**EXERCISE AIM**
Look through the records below for the line holding "Camera: 396 x". Write it out exactly, with each following line through the line holding "Which way does".

=-=-=-=-=

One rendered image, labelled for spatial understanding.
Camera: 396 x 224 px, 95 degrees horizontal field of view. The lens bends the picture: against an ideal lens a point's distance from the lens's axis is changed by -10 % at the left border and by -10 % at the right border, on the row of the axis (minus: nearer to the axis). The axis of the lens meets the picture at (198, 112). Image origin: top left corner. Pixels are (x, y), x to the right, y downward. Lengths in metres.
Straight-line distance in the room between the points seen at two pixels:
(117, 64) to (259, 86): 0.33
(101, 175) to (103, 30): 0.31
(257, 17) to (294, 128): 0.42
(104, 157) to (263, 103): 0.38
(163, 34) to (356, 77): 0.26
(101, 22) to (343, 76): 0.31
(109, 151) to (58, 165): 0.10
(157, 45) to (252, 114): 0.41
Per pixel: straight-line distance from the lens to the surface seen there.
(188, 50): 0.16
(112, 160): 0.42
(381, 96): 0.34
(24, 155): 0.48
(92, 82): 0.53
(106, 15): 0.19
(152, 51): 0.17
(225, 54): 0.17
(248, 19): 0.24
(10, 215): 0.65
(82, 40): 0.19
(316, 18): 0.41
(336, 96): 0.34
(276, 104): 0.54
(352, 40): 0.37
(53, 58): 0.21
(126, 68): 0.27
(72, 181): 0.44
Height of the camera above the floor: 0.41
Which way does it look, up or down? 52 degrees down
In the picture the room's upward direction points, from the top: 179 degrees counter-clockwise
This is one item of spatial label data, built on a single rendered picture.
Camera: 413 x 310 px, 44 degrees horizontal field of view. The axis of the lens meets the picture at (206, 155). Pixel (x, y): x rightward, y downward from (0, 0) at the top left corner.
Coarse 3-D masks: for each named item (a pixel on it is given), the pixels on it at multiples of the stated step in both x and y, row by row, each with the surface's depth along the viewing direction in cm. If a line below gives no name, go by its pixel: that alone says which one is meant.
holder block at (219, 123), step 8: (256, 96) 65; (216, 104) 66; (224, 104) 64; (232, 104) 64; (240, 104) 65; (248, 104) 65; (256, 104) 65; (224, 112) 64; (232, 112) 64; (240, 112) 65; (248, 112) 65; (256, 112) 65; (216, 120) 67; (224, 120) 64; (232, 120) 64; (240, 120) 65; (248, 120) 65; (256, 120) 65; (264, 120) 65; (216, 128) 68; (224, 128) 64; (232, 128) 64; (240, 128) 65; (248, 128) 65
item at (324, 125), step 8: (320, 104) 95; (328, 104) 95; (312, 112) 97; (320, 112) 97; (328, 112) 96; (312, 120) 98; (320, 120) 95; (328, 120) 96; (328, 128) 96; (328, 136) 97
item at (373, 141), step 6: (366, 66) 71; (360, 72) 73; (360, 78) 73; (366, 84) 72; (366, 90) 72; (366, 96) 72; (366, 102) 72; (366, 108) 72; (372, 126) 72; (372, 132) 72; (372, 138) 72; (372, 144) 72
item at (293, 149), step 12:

=-=-=-=-=

**RESULT BELOW**
Camera: 396 x 224 px, 95 degrees horizontal field of view. The lens bends the picture: against an ideal lens a point's distance from the lens's axis is changed by -10 % at the left border and by -10 % at the right border, on the row of the axis (minus: nearer to the axis). The axis of the lens meets the picture at (198, 112). Image origin: top left corner. Pixels are (x, y), x to the right, y downward. Lengths in metres.
Straight-line distance in the room between the points seen at two pixels:
(117, 64) to (259, 86): 0.33
(101, 175) to (103, 30): 0.31
(257, 17) to (294, 128): 0.42
(104, 157) to (263, 103): 0.38
(163, 34) to (356, 77): 0.26
(101, 22) to (343, 76): 0.31
(109, 151) to (58, 165): 0.10
(157, 45) to (252, 114): 0.41
Per pixel: straight-line distance from the lens to the surface seen there.
(188, 50): 0.16
(112, 160): 0.42
(381, 96): 0.34
(24, 155): 0.48
(92, 82): 0.53
(106, 15): 0.19
(152, 51): 0.17
(225, 54): 0.17
(248, 19): 0.24
(10, 215): 0.65
(82, 40): 0.19
(316, 18): 0.41
(336, 96): 0.34
(276, 104): 0.54
(352, 40): 0.37
(53, 58): 0.21
(126, 68): 0.27
(72, 181): 0.44
Height of the camera above the floor: 0.41
Which way does it look, up or down? 52 degrees down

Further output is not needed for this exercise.